Gonna give it a try today.
Nervous but excited.
Stay tuned
thanks all for the fantastic help
:cheers
TK


----------



## Instg8ter (Sep 28, 2010)

wow we are on parallel builds Top, i am dropping and hopefully firing mine today also....good luck bud:cheers


----------



## Topkat (Sep 9, 2010)

WOW. 
Good luck to you Instg!!!! :cheers
all I have to do is pull it out in the driveway and put in my 6 gallons of 100LL AVGAS.
And make wifey a pot when she wakes up (it's "her car")
takes another sip of Becks and goes back to bed 'till the rain stops.
:cheers  :cheers


TK


----------



## Instg8ter (Sep 28, 2010)

wish thats alll i had to do....LOL, have it hovering over the bay now, just waiting on my motor guy to get here....take a vid clip when you get her running Top....


----------



## GTO JUDGE (May 14, 2005)

I learned...... after puttin' it back together and restarting there are tweaks and adjustments.... pesky leaks, proper tuning.... man it didn't do this before now it does and visa versa..... Its a grab your heart moment.... but after tweaking re-tweaking and adjusting it turns out....... boy am I glad I did it.


----------



## BearGFR (Aug 25, 2008)

:cheers Congrats you two! I'm still out of town on a business trip but will be back home tomorrow. I expect to find video of two healthy Pontiacs when I get home.... arty:


Beasr


----------



## geeteeohguy (Feb 2, 2008)

Yes indeed, Congrats!!! A nervous moment with a lot of trepidation, anxiety, fears, and worries, but about as good as it gets. Have fun.


----------



## Topkat (Sep 9, 2010)

well hell, it didnt start. so I callled my "duty old person" that's (in my book supposed to know everything)
I need a new battery, even jumping it with my 6 cyl jeep cherokee,didnt make enough oomph to start it .
Im getting a real weak spark.
He said it needs to spin faster.new motor and all
stay tuned..........


----------



## 68greengoat (Sep 15, 2005)

Wah, wah, wahhhhhh....... Hopefully, the new battery does it...arty:


----------



## Instg8ter (Sep 28, 2010)

engine is in the bay wrestled with header bolts most of the afternoon, one more to go, man there is 0 clearance on the rear mid bolt need a 45 degree open end, may have to heat and bend one of mine, other than that it dropped right in...hopefully get it bolted up tonight and wired up tomorrow, will start a new thread as not to Hijack Tops


----------



## Topkat (Sep 9, 2010)

yer ok my brother.....:cheers
it's always that dam 1 bolt.......
got a new battery and will try again later ,
arty:
:seeya


----------



## dimitri (Feb 13, 2009)

Topkat,

Don't forget to have a fire extinguisher on hand....

Good luck


----------



## Topkat (Sep 9, 2010)

:willy:I got a new battery and tried again today.even jumpered in the battery on my F350. still nothing.

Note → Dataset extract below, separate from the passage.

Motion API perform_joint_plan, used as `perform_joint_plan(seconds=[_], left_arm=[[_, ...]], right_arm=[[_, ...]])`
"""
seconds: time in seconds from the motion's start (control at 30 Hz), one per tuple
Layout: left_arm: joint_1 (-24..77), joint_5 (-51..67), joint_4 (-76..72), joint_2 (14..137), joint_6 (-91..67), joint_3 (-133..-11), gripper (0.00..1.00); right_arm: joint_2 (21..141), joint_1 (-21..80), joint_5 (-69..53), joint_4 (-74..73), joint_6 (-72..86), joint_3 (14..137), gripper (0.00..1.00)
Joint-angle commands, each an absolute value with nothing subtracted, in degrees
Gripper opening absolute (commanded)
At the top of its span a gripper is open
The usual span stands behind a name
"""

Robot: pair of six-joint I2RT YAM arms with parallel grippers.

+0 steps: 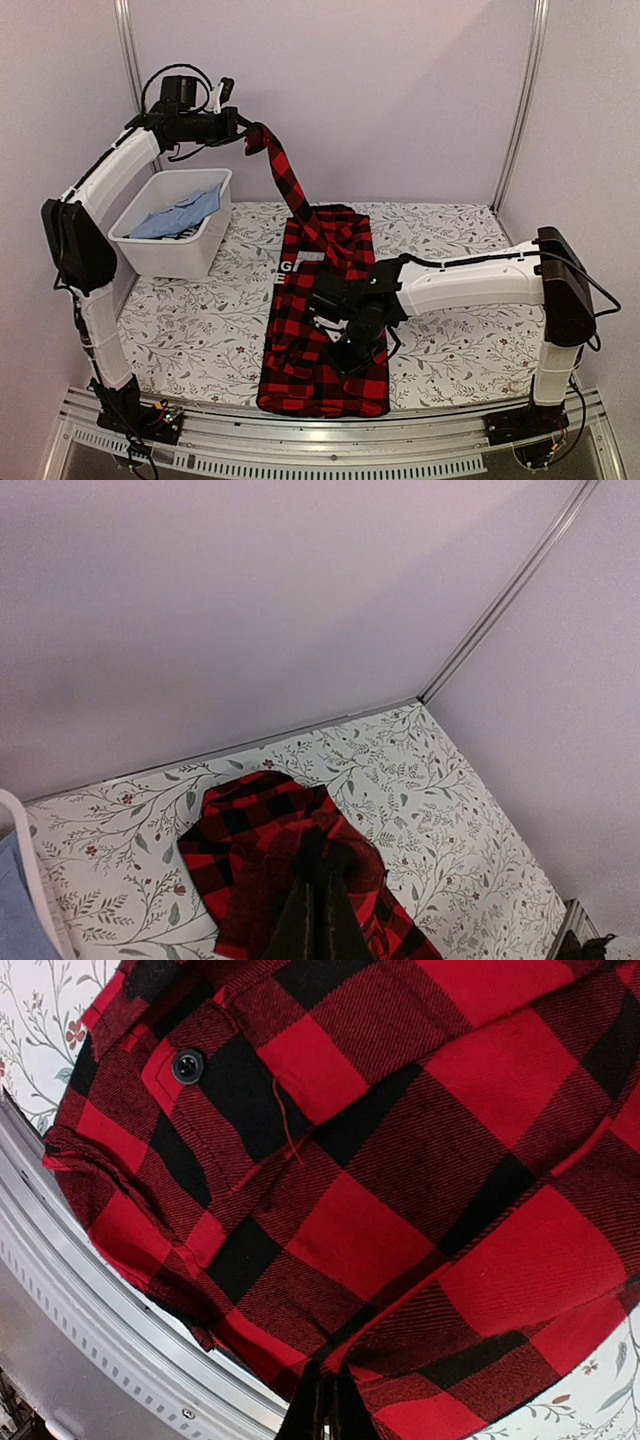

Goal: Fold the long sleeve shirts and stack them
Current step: Fold the 1/3-folded shirt at the center of the board, then fold the sleeve of the rectangle-folded shirt.

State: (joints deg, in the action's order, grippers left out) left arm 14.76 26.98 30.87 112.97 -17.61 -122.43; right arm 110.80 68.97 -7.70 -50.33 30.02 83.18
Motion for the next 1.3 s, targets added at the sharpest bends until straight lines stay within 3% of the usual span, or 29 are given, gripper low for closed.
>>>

It turns over fine and I know I have the dist hooked up properly.
Yesterday I had a weak spark. Didnt ckeck today.
I know the motor is tight from everything being new, but im not getting anything.
I wonder if the starter may play a role in this? Like it being old and not enough "oompf"?
Yesterday and today,the first turn of the starter ,it made a whirring noise and didnt turn the motor over.
As the motor was cranking I moved the distributor a bit at a time over both directions of its full motion.NOTHING
I got annoyed and pulled the dist and removed the Pertronix2 and put the stock points back in (which I know nothing of.)
still NOTHING.:confused
Im pouring gas into the carb.(not sure if the carb is pumping or even where to look to see if it is.)
NOTHING
will the stock points work with my high voltage wires and my .6 ohm coil?
Should I put the Pertronix back in?
even if I got the timing wrong, shouldnt I still be getting a VVVVVVVVVVv.......POP!!??:willy:
What now?
thanks as always


----------



## geeteeohguy (Feb 2, 2008)

Stop. Pull number one spark plug and look at it. Gas fouled or dry? Next get number one cylinder to TDC on compression stroke. Verify position of timing mark on balancer and position of distributor.  If ok, replace plug. Pull coil wire away from coil tower and hold it there with about 1/4" gap. Have your buddy crank the engine. Do not touch the car with your body while doing this, you could get zapped. Do you have spark?? If not, check the dwell of the points with a dwellmeter. You want 30 degrees. You need spark, fuel, and compression to light up a motor, and it all has to happen in perfect sequence. You could have an ignition problem, (dizzy in 180 out or wrong), a fuel suppply problem (fuel pump hooked up backwards, etc) or a mechanical problem (timing chain installed incorrectly). If your ignition timing is in the ballpark, your valve timing is correct and you have fuel, it should fire up in a half a turn. Sum Sing Wong.


----------



## Topkat (Sep 9, 2010)

It's gas fouled Gee.........:confused


----------



## BearGFR (Aug 25, 2008)

geeteeohguy said:


> Stop. Pull number one spark plug and look at it. Gas fouled or dry? Next get number one cylinder to TDC on compression stroke. Verify position of timing mark on balancer and position of distributor. If ok, replace plug. Pull coil wire away from coil tower and hold it there with about 1/4" gap. Have your buddy crank the engine. Do not touch the car with your body while doing this, you could get zapped. Do you have spark?? If not, check the dwell of the points with a dwellmeter. You want 30 degrees. You need spark, fuel, and compression to light up a motor, and it all has to happen in perfect sequence. You could have an ignition problem, (dizzy in 180 out or wrong), a fuel suppply problem (fuel pump hooked up backwards, etc) or a mechanical problem (timing chain installed incorrectly). If your ignition timing is in the ballpark, your valve timing is correct and you have fuel, it should fire up in a half a turn. Sum Sing Wong.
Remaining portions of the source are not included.